To the editor:
Re: "Missing connections," Sept. 14.
I have been reading with interest the numerous publications regarding the isolated, anti-social mood of Vancouver. Interestingly, I meet a lot of singles, and couples, who bring this subject up regularly. It is quite apparent.
Many who I have shared with have realized how prevalent this mood is particularly after returning to Vancouver from a short or long trip elsewhere in the world. Guess why? The countries and cities they visit or live in have allowed them to choose their fun.
I know of a few who have now arranged to move away from Vancouver as this important social quality-of-life element is amiss. I've lived here all my life and am certain the situation has been perpetuated by the local and provincial government. The feds certainly aren't helping either.

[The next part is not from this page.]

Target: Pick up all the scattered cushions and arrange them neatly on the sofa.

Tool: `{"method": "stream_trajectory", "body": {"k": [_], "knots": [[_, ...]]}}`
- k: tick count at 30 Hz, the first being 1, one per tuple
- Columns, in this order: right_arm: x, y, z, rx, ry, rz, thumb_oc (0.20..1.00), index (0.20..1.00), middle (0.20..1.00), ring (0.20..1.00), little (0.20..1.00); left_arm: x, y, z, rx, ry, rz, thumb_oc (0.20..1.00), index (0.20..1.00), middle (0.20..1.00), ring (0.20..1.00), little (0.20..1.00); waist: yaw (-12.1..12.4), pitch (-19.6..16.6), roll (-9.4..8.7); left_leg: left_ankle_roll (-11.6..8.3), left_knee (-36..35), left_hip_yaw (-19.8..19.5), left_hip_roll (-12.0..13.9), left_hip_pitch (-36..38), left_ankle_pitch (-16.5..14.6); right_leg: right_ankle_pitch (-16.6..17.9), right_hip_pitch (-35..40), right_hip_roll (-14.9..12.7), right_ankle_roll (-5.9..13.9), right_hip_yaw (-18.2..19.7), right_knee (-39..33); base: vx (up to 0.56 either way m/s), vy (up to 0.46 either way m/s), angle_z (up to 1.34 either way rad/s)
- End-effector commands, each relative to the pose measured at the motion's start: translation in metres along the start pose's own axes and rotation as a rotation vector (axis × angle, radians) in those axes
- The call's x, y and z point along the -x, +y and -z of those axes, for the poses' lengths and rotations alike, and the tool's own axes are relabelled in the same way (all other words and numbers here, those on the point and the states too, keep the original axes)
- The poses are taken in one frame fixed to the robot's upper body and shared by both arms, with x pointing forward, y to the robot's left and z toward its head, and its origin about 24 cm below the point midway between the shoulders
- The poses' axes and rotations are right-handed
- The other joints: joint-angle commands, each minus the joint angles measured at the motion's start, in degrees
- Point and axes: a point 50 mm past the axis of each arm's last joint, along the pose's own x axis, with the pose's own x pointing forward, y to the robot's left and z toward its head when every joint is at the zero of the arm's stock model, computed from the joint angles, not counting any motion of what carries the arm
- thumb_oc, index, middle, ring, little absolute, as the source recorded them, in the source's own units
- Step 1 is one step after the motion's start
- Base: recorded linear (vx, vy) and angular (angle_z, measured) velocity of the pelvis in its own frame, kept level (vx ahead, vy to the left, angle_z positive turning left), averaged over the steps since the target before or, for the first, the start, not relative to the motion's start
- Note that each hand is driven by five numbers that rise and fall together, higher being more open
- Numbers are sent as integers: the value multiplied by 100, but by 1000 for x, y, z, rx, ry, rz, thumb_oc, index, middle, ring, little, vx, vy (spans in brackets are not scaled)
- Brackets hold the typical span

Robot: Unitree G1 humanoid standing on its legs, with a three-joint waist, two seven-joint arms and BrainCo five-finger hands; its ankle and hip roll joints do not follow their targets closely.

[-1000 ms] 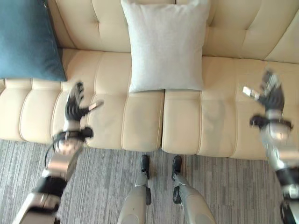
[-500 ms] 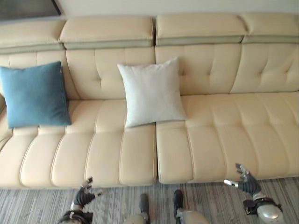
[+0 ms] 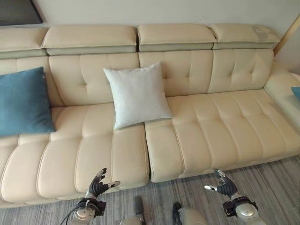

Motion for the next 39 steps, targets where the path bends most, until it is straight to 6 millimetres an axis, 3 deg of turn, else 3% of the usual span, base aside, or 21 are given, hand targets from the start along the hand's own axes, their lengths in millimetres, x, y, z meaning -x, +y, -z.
{"method": "stream_trajectory", "body": {"k": [1,2,5,9,13,21,29,32,33,36,37,38,39], "knots": [[-7,-5,-25,6,-107,17,1000,1000,1000,1000,1000,-7,11,-16,-36,-71,-40,1000,1000,1000,1000,1000,-2,12,-157,-441,189,-280,11,71,-495,434,144,233,-45,178,-454,-144,-234,12],[-5,-6,-25,1,-111,16,1000,1000,1000,1000,1000,-7,7,-17,-38,-76,-29,1000,1000,1000,1000,1000,-4,38,-190,-549,294,-327,103,-160,-374,355,281,390,-171,210,-954,-143,-232,17],[-3,-12,-21,3,-99,37,1000,1000,1000,1000,1000,-9,0,-22,-35,-94,-3,1000,1000,1000,1000,1000,-44,146,-163,-691,580,-408,166,-455,-269,470,320,433,-242,50,-1274,-196,-180,40],[-2,-21,-21,23,-98,57,1000,1000,1000,1000,1000,-8,-9,-18,-32,-85,24,1000,1000,1000,1000,1000,-124,174,-234,-628,1092,-649,-85,-318,-810,690,289,302,-250,-8,-1429,-155,-43,32],[-2,-18,-17,28,-79,48,1000,1000,1000,1000,1000,-3,-13,-11,-6,-63,29,1000,1000,1000,1000,1000,-186,-15,-150,-550,906,-928,-275,43,-1088,804,217,390,-233,128,-1574,-33,26,-5],[3,-14,-7,2,-43,40,1000,1000,1000,1000,1000,0,-9,-8,-26,-52,33,1000,1000,1000,1000,1000,-262,-173,-125,-466,458,-798,-281,479,-1054,815,339,375,-189,174,-1548,33,63,-14],[2,-7,-4,-123,-24,60,1000,1000,1000,1000,1000,-2,-17,-13,-55,-72,69,1000,1000,1000,1000,1000,-414,-205,-120,-332,317,-486,-358,707,-1176,941,202,351,-66,615,-1378,6,96,-33],[-4,-2,-12,-192,-46,72,1000,1000,1000,1000,1000,-4,-19,-19,-54,-94,76,1000,1000,1000,1000,1000,-489,-160,-105,-273,319,-198,-349,704,-1225,1020,-50,385,26,849,-1180,-51,79,-66],[-8,0,-18,-232,-67,78,1000,1000,1000,1000,1000,-7,-20,-24,-53,-109,78,1000,1000,1000,1000,1000,-539,-73,-81,-240,328,58,-306,744,-1261,1061,-228,379,106,871,-1012,-86,71,-104],[-10,3,-26,-257,-93,78,1000,1000,1000,1000,1000,-8,-22,-29,-57,-125,87,1000,1000,1000,1000,1000,-537,-41,-67,-233,301,325,-241,756,-1256,1118,-383,289,122,622,-959,-50,10,-138],[-10,4,-28,-264,-102,75,1000,1000,1000,1000,1000,-8,-22,-33,-57,-141,91,1000,1000,1000,1000,1000,-516,-6,-38,-237,271,485,-192,820,-1266,1094,-407,182,106,269,-915,1,-44,-149],[-11,5,-31,-262,-115,68,1000,1000,1000,1000,1000,-8,-23,-36,-63,-154,108,1000,1000,1000,1000,1000,-485,-19,12,-266,181,740,-100,894,-1232,1030,-416,-70,23,-476,-837,5,-41,-117],[-11,5,-31,-262,-115,68,1000,1000,1000,1000,1000,-8,-23,-36,-63,-154,108,1000,1000,1000,1000,1000,-485,-19,12,-266,181,740,-100,895,-1232,1030,-416,-70,23,-476,-837,141,-57,-95]]}}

Bit by bit, the once flourishing array of nightlife choices, where people get to cut loose, have a good time, and mingle in positive, free environments has eroded. The powers that be have been chipping away at reducing your right to freedom and fun by implementing ridiculous control and hardship on any kind of non-conforming event or establishment.

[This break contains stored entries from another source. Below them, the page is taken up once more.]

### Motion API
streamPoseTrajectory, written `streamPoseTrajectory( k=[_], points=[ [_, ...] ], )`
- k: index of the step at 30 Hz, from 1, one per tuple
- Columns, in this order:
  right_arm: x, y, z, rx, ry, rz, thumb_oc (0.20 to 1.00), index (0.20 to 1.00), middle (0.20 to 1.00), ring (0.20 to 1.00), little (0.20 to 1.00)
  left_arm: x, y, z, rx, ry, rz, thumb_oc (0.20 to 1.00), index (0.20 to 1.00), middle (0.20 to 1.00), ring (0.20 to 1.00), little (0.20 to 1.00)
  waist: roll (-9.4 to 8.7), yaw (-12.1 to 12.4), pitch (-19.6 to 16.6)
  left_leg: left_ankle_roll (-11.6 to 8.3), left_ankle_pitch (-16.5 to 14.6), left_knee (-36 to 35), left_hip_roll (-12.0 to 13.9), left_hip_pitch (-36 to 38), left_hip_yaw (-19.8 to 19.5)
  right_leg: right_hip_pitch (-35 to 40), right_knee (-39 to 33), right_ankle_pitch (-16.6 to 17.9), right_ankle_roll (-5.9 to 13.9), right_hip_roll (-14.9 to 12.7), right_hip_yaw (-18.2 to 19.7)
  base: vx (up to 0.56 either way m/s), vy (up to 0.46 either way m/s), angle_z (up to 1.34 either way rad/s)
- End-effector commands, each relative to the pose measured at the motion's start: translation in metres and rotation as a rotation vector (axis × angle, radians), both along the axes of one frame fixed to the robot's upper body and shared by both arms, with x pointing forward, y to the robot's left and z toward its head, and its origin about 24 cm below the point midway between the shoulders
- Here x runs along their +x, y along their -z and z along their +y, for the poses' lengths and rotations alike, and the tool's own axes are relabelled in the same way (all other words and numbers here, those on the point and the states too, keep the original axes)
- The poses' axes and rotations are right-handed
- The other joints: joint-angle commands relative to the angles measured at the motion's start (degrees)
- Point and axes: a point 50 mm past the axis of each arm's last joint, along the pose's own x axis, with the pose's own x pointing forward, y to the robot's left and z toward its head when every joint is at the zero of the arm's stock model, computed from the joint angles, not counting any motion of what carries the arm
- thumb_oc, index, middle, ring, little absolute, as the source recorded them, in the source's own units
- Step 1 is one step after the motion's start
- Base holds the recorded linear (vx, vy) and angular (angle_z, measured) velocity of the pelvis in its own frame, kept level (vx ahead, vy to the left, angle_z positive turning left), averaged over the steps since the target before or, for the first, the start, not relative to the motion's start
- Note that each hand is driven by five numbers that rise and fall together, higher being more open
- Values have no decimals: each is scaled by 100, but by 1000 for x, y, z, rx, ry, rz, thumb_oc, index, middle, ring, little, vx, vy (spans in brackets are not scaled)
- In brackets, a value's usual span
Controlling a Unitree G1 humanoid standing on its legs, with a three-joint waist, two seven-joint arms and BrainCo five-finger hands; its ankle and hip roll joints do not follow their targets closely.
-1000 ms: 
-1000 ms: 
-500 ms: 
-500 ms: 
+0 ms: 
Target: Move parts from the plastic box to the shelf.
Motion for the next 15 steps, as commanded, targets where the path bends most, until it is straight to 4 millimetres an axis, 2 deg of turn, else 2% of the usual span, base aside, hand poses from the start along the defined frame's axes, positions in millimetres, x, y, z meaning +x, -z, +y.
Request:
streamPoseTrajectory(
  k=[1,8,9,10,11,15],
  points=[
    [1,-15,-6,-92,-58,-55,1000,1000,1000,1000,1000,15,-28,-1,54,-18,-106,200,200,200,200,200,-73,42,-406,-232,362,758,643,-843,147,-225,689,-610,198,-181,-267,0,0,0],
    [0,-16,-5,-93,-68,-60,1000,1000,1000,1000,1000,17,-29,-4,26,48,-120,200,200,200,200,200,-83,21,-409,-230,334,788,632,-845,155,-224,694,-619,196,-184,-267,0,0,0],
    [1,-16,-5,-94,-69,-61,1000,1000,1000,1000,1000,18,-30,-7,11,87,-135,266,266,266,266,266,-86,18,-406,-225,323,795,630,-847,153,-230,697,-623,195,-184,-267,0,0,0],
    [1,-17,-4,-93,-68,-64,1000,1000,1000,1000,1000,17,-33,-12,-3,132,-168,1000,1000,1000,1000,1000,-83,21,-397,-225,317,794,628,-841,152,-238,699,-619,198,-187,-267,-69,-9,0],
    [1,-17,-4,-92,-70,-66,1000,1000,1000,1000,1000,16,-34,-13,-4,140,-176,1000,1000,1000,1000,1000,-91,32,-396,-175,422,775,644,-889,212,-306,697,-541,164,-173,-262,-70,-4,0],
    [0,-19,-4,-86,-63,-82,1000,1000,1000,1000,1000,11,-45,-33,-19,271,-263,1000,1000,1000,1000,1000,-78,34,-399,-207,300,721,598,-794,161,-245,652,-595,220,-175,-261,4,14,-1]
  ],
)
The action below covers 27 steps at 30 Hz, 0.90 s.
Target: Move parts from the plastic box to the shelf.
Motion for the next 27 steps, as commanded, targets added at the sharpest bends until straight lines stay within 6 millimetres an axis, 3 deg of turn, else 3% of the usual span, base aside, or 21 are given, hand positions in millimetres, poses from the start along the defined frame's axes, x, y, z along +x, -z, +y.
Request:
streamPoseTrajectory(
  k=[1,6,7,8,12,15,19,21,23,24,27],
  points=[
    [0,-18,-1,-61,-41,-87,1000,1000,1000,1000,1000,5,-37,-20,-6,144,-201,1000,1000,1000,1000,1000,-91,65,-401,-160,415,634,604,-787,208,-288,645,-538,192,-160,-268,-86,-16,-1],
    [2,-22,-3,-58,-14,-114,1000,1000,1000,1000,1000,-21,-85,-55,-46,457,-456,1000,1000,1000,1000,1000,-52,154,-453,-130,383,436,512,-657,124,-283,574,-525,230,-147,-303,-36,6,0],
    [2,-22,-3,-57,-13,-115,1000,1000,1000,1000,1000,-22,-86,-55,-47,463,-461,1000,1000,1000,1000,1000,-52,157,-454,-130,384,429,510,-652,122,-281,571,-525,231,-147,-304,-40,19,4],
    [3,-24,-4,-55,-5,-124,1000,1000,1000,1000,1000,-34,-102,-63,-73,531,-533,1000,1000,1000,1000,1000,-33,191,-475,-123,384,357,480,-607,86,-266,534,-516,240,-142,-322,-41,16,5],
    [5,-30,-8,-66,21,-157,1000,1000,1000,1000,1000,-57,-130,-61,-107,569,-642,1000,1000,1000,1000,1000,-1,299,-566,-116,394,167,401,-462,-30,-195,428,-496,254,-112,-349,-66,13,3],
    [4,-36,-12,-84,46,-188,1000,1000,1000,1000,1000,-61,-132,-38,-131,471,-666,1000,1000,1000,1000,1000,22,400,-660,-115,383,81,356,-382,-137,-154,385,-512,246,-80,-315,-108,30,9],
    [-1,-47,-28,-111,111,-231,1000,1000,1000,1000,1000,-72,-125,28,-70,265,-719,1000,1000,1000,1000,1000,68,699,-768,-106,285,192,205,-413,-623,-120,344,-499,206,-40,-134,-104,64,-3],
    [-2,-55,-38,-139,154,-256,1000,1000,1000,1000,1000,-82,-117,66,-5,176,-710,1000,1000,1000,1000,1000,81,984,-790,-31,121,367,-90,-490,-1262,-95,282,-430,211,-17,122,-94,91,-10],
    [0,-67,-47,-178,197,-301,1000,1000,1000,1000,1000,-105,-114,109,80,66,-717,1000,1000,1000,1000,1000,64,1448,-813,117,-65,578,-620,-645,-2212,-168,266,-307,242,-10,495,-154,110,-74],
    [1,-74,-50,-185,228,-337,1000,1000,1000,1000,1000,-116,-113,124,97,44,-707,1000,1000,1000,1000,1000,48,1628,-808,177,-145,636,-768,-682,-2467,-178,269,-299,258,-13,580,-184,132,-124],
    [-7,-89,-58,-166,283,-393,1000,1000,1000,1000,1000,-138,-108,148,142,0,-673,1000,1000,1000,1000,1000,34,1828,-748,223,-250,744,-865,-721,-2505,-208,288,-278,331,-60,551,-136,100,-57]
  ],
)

Our event and licensing laws are ridiculous and oppressive. Yet the City throws a poorly thought out Canucks playoff party and that's alright. And everyone gets to pay for that whether we like it or not. Big crowd public events do not equal success. They are often mentally stressful. The city has also bombarded neighborhoods with a wealth of dull, tragic street/neighbourhood events in their illusions that they will make Vancouver 'fun'.

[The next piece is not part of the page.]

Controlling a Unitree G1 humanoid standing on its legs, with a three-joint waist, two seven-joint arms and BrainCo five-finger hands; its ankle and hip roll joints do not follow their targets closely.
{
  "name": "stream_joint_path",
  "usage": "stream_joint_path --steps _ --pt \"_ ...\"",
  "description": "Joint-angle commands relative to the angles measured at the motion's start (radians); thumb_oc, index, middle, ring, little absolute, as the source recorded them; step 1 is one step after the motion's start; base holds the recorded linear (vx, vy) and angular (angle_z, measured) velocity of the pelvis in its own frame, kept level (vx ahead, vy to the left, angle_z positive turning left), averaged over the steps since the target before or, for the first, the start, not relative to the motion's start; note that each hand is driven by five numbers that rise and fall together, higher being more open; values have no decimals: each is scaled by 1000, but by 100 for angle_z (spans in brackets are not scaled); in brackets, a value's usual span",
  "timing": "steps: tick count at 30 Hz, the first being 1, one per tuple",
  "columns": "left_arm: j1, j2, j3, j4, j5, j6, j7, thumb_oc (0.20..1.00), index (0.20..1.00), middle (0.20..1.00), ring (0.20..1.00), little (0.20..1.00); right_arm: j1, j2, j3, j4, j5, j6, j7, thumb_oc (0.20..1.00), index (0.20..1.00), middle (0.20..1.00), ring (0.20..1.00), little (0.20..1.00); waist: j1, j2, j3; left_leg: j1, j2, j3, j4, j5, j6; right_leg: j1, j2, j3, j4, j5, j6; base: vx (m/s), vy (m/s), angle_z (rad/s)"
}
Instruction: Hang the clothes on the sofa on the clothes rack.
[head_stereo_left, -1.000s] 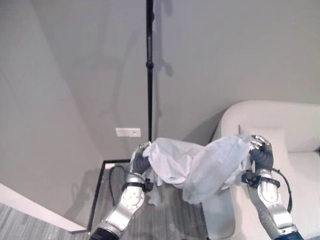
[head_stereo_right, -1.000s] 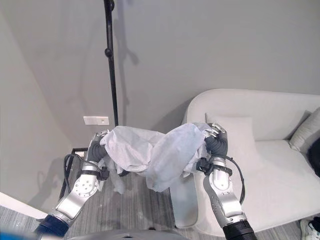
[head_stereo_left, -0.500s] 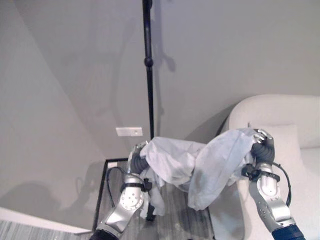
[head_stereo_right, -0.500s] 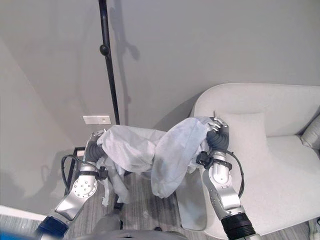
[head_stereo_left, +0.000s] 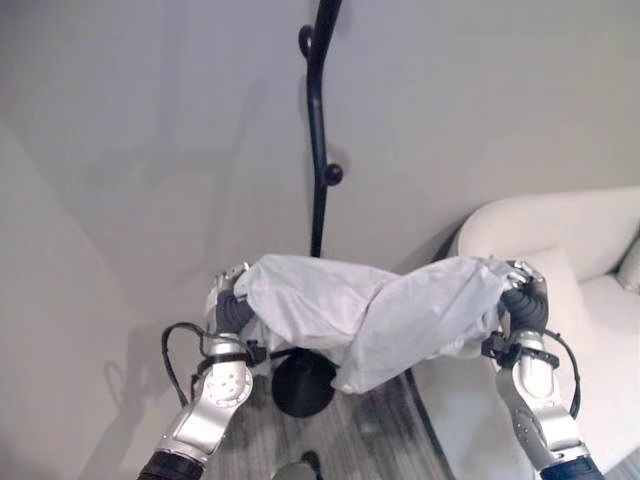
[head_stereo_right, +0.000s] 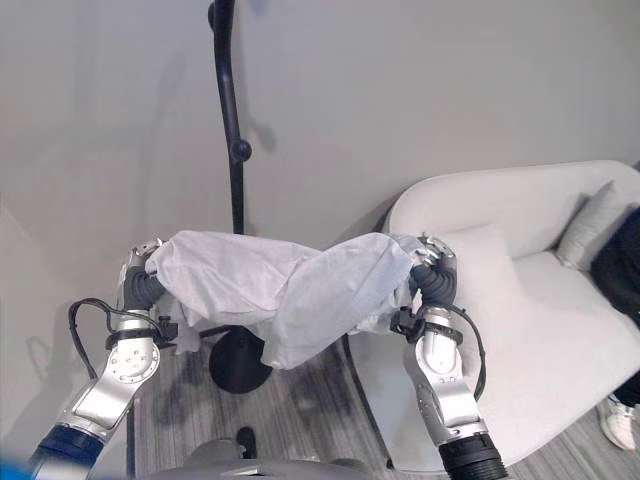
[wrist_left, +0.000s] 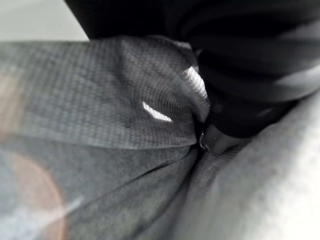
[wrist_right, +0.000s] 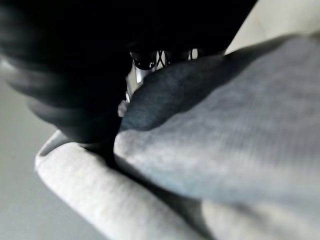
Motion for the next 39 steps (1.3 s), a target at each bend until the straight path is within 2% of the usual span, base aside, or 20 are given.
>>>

Two decades ago I embraced all these events, volunteered at many and supported them, amongst my many efforts to indulge in what Vancouver had to offer. Now I'm so sick of them. These events are also costly to operate, disrupt traffic and peace in neighborhoods, and in the end it's just another dull, annoying, lame event in Vancouver.
Our right to a variety of things to do day and (especially) at night is crucial to creating a funloving, friendly, robust, social environment.
If other cities can embrace a full array of social variety and freedom, without the governments' fear that people might just have a good time, then we should have that freedom as well.